In some states it is, but in this jurisdiction, just because they haven't heard about his reputation or haven't discussed it with other people does not mean that he doesn't have that reputation in the community where he works and lives.
And the only other thing that I can say about that is I know men who I could honestly say I've never discussed the fact — you know, I've discussed with people that he has a reputation for not being sexually aggressive, but that's really what the gist is here. You can still have a reputation for certain things and not have it discussed among other members of the community.
Testimony offered to prove good reputation, when based on the witnesses' complete lack of exposure to discussion of the subject's bad reputation, is inadmissible in Idaho, contrary to defense counsel's assertion. State v. Trego, 25 Idaho 625, 650, 138 P. 1124, 1132 (1914). A character witness's lack of exposure to discussion of bad reputation creates a weak negative inference of good reputation for all character traits. The weak negative inference is outweighed by the inference that the individual has no particular reputation for the trait in issue or the inference that the witness is simply unfamiliar with the individual's reputation and is therefore incompetent to testify. As held in Trego, such evidence is inadmissible as a matter of law.

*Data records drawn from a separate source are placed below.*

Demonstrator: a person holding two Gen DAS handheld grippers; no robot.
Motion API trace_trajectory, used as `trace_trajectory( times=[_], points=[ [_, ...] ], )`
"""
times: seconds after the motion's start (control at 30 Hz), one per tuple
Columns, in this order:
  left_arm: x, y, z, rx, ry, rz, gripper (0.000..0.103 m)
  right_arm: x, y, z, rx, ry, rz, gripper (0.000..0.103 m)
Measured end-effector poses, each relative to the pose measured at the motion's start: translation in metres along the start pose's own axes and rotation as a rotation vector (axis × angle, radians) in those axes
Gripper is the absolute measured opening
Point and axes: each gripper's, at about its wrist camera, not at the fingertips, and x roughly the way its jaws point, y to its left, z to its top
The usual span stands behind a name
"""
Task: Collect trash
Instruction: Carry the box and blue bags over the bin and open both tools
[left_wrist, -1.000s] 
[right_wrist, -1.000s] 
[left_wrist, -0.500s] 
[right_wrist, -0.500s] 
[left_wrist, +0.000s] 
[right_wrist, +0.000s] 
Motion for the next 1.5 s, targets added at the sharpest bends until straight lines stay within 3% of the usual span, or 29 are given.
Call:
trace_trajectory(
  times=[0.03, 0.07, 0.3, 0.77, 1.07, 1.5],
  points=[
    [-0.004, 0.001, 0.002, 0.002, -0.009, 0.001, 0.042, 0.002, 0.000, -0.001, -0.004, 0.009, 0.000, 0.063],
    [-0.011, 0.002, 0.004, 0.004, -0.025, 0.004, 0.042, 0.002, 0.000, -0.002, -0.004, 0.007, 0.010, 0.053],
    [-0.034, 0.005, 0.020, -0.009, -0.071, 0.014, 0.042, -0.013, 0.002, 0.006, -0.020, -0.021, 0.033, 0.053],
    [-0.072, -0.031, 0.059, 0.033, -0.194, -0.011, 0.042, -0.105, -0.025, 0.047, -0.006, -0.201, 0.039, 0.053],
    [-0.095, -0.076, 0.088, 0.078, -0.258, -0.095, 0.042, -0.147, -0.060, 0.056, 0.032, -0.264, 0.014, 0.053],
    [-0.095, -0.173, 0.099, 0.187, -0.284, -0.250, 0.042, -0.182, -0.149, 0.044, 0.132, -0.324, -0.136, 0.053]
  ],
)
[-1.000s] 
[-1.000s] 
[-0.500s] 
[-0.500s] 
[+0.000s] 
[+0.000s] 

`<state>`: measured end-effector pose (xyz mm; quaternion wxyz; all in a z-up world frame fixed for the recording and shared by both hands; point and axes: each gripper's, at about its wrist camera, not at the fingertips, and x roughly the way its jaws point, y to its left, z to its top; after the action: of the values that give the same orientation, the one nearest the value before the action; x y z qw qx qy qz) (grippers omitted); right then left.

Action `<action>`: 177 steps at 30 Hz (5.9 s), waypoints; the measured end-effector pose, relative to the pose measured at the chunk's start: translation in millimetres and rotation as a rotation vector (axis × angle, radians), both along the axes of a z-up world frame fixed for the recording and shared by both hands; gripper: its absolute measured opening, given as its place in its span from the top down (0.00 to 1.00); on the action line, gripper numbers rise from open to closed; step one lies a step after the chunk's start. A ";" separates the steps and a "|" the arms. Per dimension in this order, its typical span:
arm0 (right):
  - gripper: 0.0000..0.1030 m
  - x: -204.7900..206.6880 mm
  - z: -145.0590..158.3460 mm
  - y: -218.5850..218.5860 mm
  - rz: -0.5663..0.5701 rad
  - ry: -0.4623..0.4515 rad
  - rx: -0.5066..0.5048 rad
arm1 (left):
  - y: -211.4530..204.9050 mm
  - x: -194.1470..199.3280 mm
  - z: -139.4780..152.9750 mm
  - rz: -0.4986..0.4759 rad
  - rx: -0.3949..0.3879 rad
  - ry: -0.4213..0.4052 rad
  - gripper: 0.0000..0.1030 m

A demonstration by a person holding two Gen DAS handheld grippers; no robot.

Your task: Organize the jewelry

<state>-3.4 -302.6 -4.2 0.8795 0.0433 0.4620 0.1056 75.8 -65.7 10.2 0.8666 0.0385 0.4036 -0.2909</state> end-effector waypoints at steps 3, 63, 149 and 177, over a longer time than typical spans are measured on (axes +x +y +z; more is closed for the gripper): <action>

An offer cannot be made in general terms, but must be so made as to give the court an opportunity to rule on the specific testimony, and must embrace all the facts showing the admissibility of the evidence, and must be of facts, and not of conclusions. Credit Men, 44 Idaho at 261, 256 P. at 256.
The inadequacy of Parker's offer of proof prevents this court from determining that the district court erroneously excluded reputation evidence of Parker's lack of a trait for sexual aggression towards women. On this issue we affirm the trial court.
II.
We turn to the issue of whether the district court erred in admitting the victim's taped statement made to an Idaho Fish and Game officer two to three hours after the alleged rape. The prosecution offered the out-of-court statement to prove the truth of the matter asserted — that Randy Parker had raped the victim. The statement was, therefore, hearsay. Isaacson v. Obendorf, 99 Idaho 304, 309, 581 P.2d 350, 355 (1978).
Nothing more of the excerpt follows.